» INSTRUCTIONS FOR THE TASK
Copy exactly, please, each line of the data below until the line that contains "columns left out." has been copied, beginning at the top.

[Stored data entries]
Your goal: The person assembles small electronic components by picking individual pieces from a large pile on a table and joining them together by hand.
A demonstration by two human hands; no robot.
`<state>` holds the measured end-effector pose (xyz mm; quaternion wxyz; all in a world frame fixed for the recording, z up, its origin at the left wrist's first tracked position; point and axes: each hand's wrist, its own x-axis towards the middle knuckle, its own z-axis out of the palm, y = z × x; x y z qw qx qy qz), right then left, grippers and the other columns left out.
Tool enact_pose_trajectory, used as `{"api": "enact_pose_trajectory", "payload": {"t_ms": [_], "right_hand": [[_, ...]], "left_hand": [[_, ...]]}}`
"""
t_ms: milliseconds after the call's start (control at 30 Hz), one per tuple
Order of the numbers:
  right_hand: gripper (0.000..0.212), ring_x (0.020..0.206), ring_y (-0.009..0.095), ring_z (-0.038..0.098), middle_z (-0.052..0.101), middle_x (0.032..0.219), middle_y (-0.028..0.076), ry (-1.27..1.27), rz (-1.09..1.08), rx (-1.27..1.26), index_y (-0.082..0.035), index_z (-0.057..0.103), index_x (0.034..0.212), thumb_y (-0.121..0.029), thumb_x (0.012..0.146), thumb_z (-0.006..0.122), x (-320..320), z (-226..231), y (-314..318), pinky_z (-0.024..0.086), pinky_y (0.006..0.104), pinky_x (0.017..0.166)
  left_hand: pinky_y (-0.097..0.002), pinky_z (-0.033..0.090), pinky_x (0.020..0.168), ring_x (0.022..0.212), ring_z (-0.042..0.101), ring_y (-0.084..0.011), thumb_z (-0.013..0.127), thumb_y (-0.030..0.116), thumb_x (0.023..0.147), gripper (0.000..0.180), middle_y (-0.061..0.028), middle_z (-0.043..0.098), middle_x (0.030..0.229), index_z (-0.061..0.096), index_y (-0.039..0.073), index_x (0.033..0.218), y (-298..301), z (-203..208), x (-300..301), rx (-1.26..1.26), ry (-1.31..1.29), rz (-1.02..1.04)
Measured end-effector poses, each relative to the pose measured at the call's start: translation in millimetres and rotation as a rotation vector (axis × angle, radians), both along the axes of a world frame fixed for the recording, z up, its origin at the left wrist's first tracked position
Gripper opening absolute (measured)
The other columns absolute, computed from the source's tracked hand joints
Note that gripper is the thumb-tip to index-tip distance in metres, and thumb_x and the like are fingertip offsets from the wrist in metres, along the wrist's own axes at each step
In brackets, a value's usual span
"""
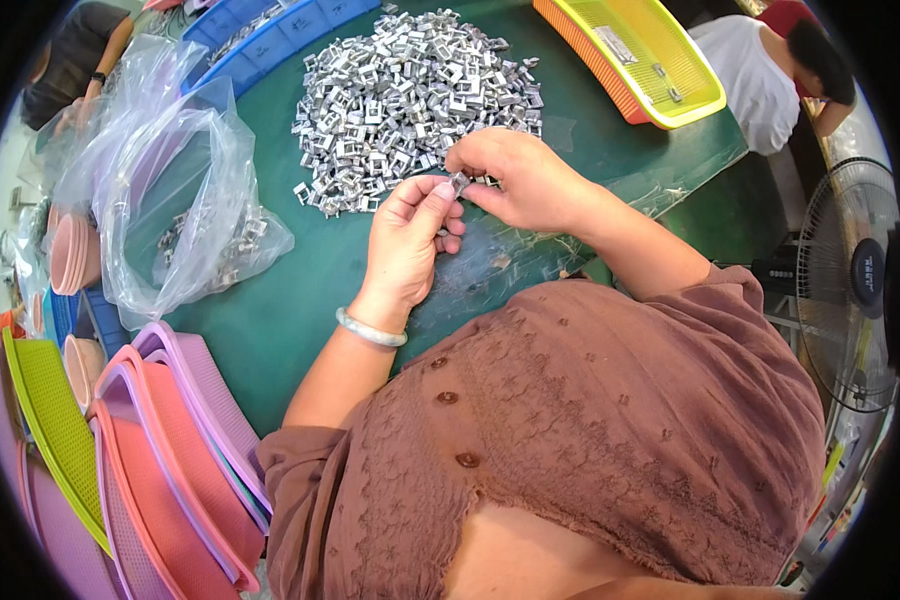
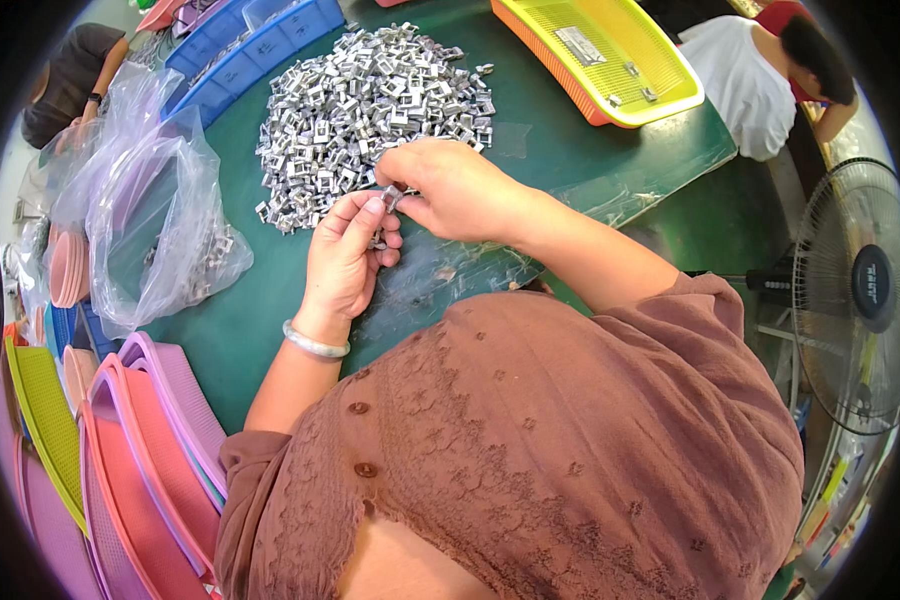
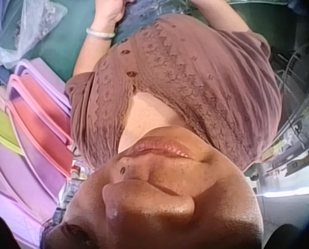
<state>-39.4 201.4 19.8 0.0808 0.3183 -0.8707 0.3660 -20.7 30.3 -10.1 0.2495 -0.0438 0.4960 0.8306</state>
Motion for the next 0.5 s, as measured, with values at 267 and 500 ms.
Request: {"api": "enact_pose_trajectory", "payload": {"t_ms": [267, 500], "right_hand": [[0.035, 0.069, 0.017, 0.056, 0.057, 0.077, 0.006, -0.183, -0.03, -0.407, -0.003, 0.054, 0.101, 0.004, 0.068, 0.061, 9, -4, -8, 0.046, 0.0268, 0.062], [0.046, 0.073, 0.022, 0.056, 0.056, 0.079, 0.006, 0.074, -0.029, -0.341, -0.006, 0.051, 0.109, 0.004, 0.066, 0.061, 10, -9, -12, 0.046, 0.0309, 0.066]], "left_hand": [[-0.0218, 0.042, 0.052, 0.063, 0.052, -0.0108, 0.051, 0.011, 0.087, 0.013, -0.0034, 0.056, 0.076, 0.056, 0.004, 0.097, -1, -5, 0, 0.12, -0.031, 0.017], [-0.0225, 0.041, 0.052, 0.063, 0.051, -0.0115, 0.049, 0.012, 0.088, 0.017, -0.0037, 0.056, 0.076, 0.055, 0.003, 0.1, -1, 0, 1, 0.146, -0.053, 0.003]]}}
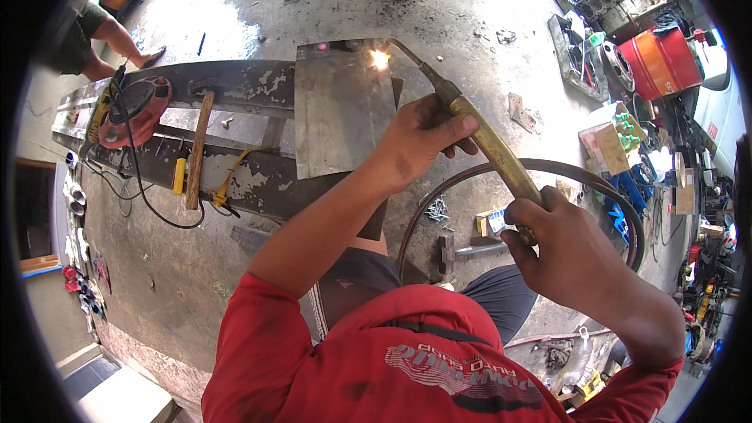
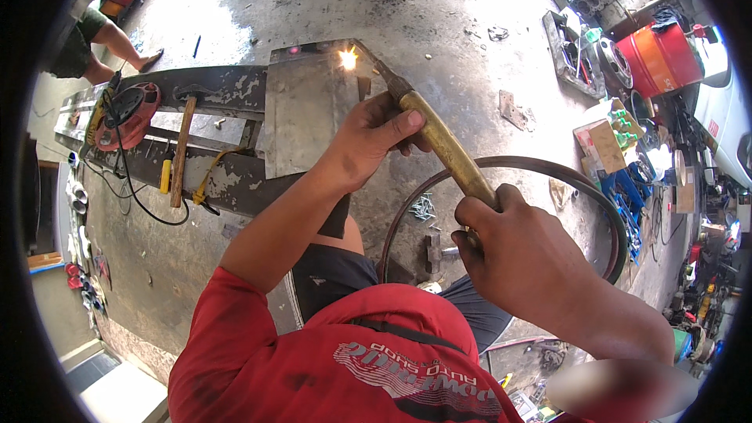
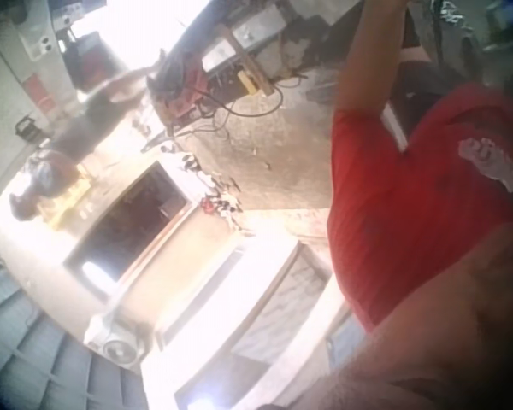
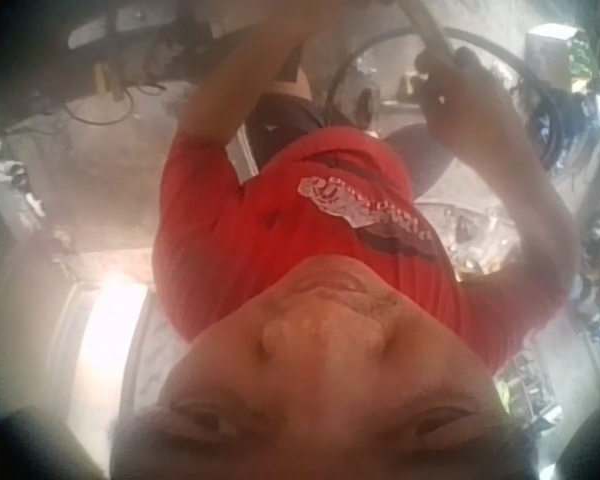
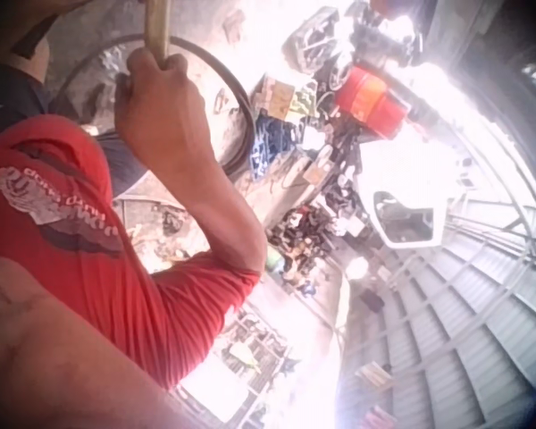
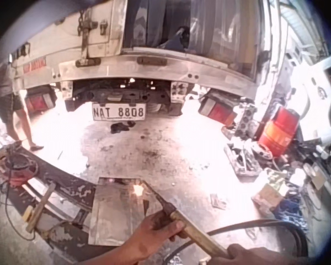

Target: The person welds a rectangular metal plate onto a larger metal frame using a handheld welding torch. They repeatedly strike the hot weld with a hammer to flatten the metal and then continue welding along the seam. The person works on a single joint, alternating between welding and hammering.

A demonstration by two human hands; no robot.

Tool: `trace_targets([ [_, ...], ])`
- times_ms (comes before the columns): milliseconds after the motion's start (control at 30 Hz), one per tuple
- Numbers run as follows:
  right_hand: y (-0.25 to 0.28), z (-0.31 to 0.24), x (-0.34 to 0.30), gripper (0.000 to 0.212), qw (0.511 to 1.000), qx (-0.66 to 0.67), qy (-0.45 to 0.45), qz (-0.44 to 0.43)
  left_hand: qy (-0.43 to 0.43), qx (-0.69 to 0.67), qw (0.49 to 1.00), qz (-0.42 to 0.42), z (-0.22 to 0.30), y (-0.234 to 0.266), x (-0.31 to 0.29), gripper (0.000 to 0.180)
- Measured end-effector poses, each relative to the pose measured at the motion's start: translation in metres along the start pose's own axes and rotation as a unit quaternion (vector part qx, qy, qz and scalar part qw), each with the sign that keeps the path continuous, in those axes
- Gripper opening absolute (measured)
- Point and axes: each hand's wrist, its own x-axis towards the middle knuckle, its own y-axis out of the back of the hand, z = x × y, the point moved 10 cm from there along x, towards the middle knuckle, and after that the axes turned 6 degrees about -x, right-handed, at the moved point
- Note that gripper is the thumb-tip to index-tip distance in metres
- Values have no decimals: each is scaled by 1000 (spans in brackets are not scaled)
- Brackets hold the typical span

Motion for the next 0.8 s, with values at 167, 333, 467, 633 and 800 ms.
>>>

» SOLUTION
Your goal: The person assembles small electronic components by picking individual pieces from a large pile on a table and joining them together by hand.
A demonstration by two human hands; no robot.
`<state>` holds the measured end-effector pose (xyz mm; quaternion wxyz; all in a world frame fixed for the recording, z up, its origin at the left wrist's first tracked position; point and axes: each hand's wrist, its own x-axis towards the middle knuckle, its own z-axis out of the palm, y = z × x; x y z qw qx qy qz), right then left, grippers and the other columns left out.

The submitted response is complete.